The Holly and the Ivy
Dave's Dream
Randy Johnson, Michael Granger, and I watching a play (second of two). We were somehow more involved in the first. Found seats for the second. Realized Michael and Randy were sitting together and moved to sit with them. The wooden chair there was much more comfortable, almost like a rocker.
Lights went down.
At first, second play was presented as a series of images, white on black with narration, telling story of a fierce, angry, large man with a beard. Many fled his anger, most far.
One fled not to distance, but to dark. She feared greatly as he fired his pistol almost randomly after her and to little effect.
She feared him because she was so close to his anger, having fled to the nearest dark. Trying to flee deeper into the dark without moving (and giving herself away) as he passed her hiding place, she made the first change, becoming a patch of bark on the ground.
Narrator changes. Becomes a middle-aged Celtic woman in a homely cottage in a the woods.
Later she realized bark was a poor choice, being out of place on the ground. Of course, the angry man was never capable of waiting for light and figuring out the misplaced bark was where she disappeared.
But others, more familiar with the dark, might.
So, she learned to change more appropriately -- to berry vines or to holly or to ivy.
Celtic woman demonstrates by tacking berry leaves onto a board next to others which are similar, though clearly of another species.
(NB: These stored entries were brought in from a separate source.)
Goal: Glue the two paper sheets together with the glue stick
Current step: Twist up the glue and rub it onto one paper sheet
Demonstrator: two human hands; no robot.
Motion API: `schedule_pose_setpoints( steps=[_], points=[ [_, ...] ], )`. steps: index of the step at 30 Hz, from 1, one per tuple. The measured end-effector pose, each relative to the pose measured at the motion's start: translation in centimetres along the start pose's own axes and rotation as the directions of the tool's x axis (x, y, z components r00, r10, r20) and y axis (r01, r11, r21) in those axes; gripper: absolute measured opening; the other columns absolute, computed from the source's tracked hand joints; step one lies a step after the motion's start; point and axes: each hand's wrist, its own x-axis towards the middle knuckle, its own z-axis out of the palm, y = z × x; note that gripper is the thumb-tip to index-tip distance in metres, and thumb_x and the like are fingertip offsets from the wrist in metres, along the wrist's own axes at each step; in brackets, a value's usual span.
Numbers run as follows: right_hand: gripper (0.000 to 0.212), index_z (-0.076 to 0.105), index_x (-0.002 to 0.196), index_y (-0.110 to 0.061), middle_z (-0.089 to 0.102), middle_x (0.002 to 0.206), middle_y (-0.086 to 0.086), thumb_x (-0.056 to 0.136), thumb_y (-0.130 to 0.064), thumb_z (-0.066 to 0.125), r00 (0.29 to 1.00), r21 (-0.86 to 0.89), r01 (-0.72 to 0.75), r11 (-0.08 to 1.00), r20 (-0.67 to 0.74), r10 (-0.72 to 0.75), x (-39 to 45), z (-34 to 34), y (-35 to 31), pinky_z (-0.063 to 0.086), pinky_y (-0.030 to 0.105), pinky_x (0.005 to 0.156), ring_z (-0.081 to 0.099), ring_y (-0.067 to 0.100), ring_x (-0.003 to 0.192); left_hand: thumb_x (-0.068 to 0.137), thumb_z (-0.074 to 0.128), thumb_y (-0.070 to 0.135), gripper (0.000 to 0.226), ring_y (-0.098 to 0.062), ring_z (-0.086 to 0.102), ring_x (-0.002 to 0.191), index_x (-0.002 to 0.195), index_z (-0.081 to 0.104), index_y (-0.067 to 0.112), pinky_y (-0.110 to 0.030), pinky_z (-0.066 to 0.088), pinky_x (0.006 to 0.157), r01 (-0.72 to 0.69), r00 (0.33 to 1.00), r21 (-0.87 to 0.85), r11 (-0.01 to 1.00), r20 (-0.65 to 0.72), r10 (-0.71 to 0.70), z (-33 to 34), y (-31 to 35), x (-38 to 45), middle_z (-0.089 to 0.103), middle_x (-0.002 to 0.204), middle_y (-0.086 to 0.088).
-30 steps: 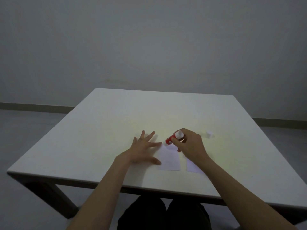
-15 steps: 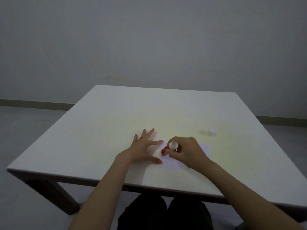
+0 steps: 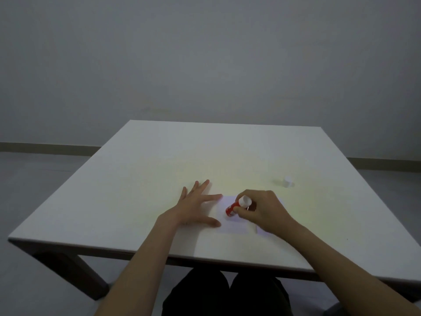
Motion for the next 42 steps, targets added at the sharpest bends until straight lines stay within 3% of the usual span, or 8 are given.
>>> schedule_pose_setpoints(
  steps=[5,17,20,29,34,36,38,42],
  points=[
    [0.01,0.069,0.084,-0.008,0.066,0.069,-0.001,0.079,-0.016,0.067,0.986,-0.008,-0.114,0.994,-0.126,0.112,1.2,-0.8,1.0,0.038,0.023,0.055,0.054,0.013,0.059,0.063,0.066,0.068,0.087,-0.019,-0.02,0.146,0.139,0.028,0.05,-0.048,-0.019,0.112,0.012,1.0,0.021,1.0,0.008,-0.013,-0.1,0.1,0.1,-0.009,0.161,0.005],
    [0.005,0.07,0.081,-0.015,0.059,0.056,-0.011,0.077,-0.017,0.07,0.994,-0.005,-0.083,0.997,-0.076,0.082,-1.7,-1.5,0.9,0.034,0.012,0.047,0.05,0.002,0.049,0.066,0.069,0.062,0.086,-0.019,-0.018,0.147,0.141,0.029,0.047,-0.048,-0.018,0.114,0.018,1.0,-0.006,1.0,0.012,-0.018,-0.4,0.6,-0.3,-0.005,0.161,0.003],
    [0.008,0.069,0.085,-0.014,0.069,0.071,0.002,0.079,-0.019,0.068,0.985,-0.048,-0.139,0.989,-0.111,0.133,-1.4,-1.9,1.5,0.044,0.029,0.057,0.058,0.018,0.061,0.064,0.069,0.064,0.088,-0.019,-0.018,0.146,0.141,0.029,0.047,-0.047,-0.019,0.113,0.019,1.0,-0.011,1.0,0.015,-0.019,-0.4,0.5,-0.3,-0.005,0.161,0.003],
    [0.007,0.066,0.084,-0.025,0.061,0.064,-0.008,0.078,-0.028,0.067,0.998,-0.096,-0.007,0.995,0.066,0.013,-5.3,-2.6,0.4,0.033,0.014,0.049,0.044,0.006,0.049,0.063,0.068,0.065,0.089,-0.017,-0.02,0.146,0.14,0.028,0.049,-0.047,-0.02,0.113,0.007,1.0,-0.035,0.999,0.017,-0.006,-0.4,0.4,-0.3,-0.005,0.161,0.005],
    [0.012,0.069,0.089,-0.022,0.07,0.065,0.0,0.081,-0.013,0.068,0.971,0.245,-0.106,0.964,-0.183,0.153,-4.2,-4.0,-0.1,0.045,0.017,0.05,0.059,0.012,0.051,0.065,0.073,0.057,0.082,-0.016,-0.014,0.147,0.137,0.036,0.048,-0.047,-0.019,0.115,0.007,1.0,-0.119,0.993,-0.019,-0.009,-0.8,1.0,-1.1,0.002,0.161,0.006],
    [0.017,0.069,0.096,-0.016,0.074,0.071,0.006,0.084,-0.006,0.062,0.934,0.633,-0.154,0.759,-0.157,0.321,-4.1,-3.7,-0.5,0.048,0.019,0.049,0.062,0.015,0.053,0.064,0.076,0.053,0.08,-0.014,-0.011,0.148,0.134,0.037,0.05,-0.046,-0.019,0.115,-0.006,0.999,-0.18,0.984,-0.047,-0.003,-1.0,1.3,-1.4,0.008,0.16,0.009],
    [0.02,0.066,0.099,-0.008,0.074,0.072,0.007,0.079,-0.009,0.061,0.889,0.924,-0.211,0.32,0.045,0.455,-4.0,-2.6,-1.0,0.047,0.019,0.045,0.059,0.015,0.049,0.065,0.078,0.049,0.077,-0.011,-0.007,0.148,0.131,0.039,0.053,-0.046,-0.018,0.116,-0.01,0.998,-0.241,0.97,-0.062,-0.005,-1.4,1.5,-1.8,0.014,0.158,0.012],
    [0.034,0.062,0.101,-0.004,0.072,0.071,0.008,0.072,-0.02,0.061,0.824,0.938,-0.265,-0.225,0.342,0.452,-4.3,0.9,-2.0,0.047,0.019,0.039,0.056,0.011,0.044,0.076,0.069,0.048,0.05,-0.003,0.017,0.143,0.117,0.043,0.06,-0.043,0.0,0.119,-0.038,0.988,-0.368,0.929,-0.152,-0.02,-1.6,2.5,-2.6,0.032,0.149,0.02]
  ],
)
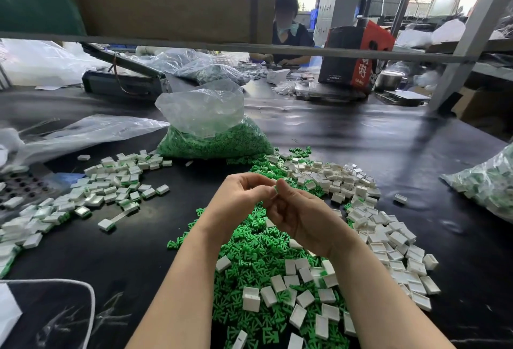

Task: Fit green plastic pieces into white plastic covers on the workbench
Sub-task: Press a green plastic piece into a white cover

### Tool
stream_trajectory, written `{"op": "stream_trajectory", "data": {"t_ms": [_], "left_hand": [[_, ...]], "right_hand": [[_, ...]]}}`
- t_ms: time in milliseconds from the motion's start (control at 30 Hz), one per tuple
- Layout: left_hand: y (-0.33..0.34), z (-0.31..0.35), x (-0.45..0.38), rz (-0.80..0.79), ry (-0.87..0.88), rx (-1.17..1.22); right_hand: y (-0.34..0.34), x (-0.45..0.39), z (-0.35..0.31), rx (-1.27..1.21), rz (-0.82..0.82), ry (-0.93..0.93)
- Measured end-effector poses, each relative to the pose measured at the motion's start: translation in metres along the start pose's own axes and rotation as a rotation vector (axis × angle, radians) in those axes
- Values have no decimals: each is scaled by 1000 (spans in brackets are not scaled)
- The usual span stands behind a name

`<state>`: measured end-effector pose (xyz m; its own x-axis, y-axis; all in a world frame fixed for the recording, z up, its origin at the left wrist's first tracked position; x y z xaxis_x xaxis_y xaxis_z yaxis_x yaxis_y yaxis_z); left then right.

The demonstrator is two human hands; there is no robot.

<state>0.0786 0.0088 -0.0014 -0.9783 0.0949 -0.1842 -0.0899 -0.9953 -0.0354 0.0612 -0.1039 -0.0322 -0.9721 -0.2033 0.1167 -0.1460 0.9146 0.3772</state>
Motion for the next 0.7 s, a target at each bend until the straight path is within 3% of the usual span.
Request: {"op": "stream_trajectory", "data": {"t_ms": [133, 700], "left_hand": [[4, 0, 0, 24, -31, -31], [13, 4, 1, 75, 6, 44]], "right_hand": [[0, -1, -2, 146, 1, -52], [0, -1, -1, 109, 7, -141]]}}
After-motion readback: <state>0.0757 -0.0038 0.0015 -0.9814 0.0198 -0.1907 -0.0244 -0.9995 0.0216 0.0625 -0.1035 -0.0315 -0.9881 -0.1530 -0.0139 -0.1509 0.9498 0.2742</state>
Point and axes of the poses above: each hand's wrist, its own x-axis away from the middle knuckle, its own y-axis out of the palm, z = x × y, the point moved 6 cm from there along -x, towards the middle knuckle, and after that the axes turned 13 degrees about z, right-handed, at the moved point
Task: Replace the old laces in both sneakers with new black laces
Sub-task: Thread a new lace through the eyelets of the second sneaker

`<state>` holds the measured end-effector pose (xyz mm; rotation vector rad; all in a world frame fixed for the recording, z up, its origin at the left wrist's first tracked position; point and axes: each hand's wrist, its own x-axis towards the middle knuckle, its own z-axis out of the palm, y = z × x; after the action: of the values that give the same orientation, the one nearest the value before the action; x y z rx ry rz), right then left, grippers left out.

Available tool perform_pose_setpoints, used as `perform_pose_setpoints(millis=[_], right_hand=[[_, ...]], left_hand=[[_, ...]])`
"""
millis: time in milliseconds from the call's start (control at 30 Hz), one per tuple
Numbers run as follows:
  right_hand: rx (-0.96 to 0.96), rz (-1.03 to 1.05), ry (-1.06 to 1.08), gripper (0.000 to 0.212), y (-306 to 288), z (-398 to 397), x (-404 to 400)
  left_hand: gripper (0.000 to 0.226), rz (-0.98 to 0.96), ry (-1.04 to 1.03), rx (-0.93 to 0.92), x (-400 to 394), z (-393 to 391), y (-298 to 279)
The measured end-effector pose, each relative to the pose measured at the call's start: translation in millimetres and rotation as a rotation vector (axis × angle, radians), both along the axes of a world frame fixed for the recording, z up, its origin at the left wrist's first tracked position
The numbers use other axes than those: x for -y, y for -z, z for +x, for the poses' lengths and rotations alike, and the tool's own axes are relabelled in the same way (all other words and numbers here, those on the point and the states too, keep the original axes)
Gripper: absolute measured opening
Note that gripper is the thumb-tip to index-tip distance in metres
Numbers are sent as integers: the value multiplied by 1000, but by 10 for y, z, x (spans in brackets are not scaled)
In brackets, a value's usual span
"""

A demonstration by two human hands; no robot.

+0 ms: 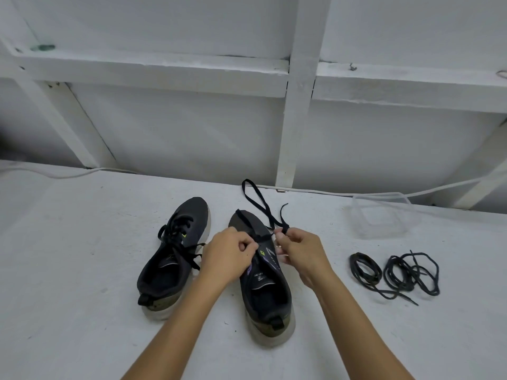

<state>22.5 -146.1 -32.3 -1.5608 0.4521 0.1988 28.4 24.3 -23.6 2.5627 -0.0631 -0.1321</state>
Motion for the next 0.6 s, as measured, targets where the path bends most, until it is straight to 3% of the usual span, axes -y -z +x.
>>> perform_pose_setpoints(millis=[133, 600], right_hand=[[16, 78, 3, 12, 80, -54, -89], [238, -421, -56, 10, 79, -21, -163]], left_hand=[[15, -45, -54, -51, 9, 32, 64], [16, -179, -106, -11, 56, 18, 170]])
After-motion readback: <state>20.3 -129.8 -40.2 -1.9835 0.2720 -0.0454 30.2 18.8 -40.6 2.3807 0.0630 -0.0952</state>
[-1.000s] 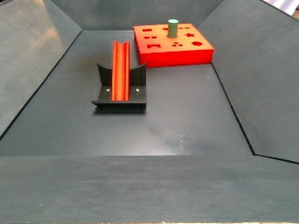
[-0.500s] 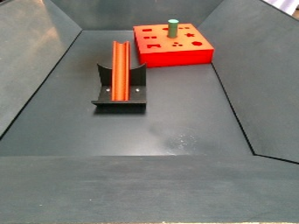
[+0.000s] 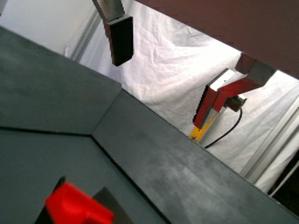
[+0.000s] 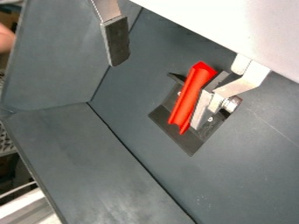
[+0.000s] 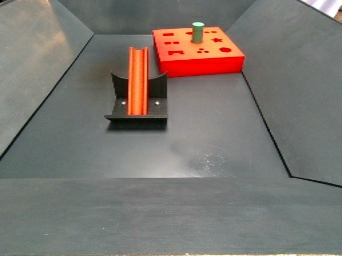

Both are very green. The board also has a list on it of all the places visited by the paths of ivy.
The Celtic woman reads the list describing the changling's interaction with each manor. About one, with a strange name, she says,
"He is English, but he dabbles in magick, and we heard her screams coming from his castle."
(Many implications: Thumbtacked samples didn't hurt her; magick could, but couldn't hold her unless she wanted to go there.)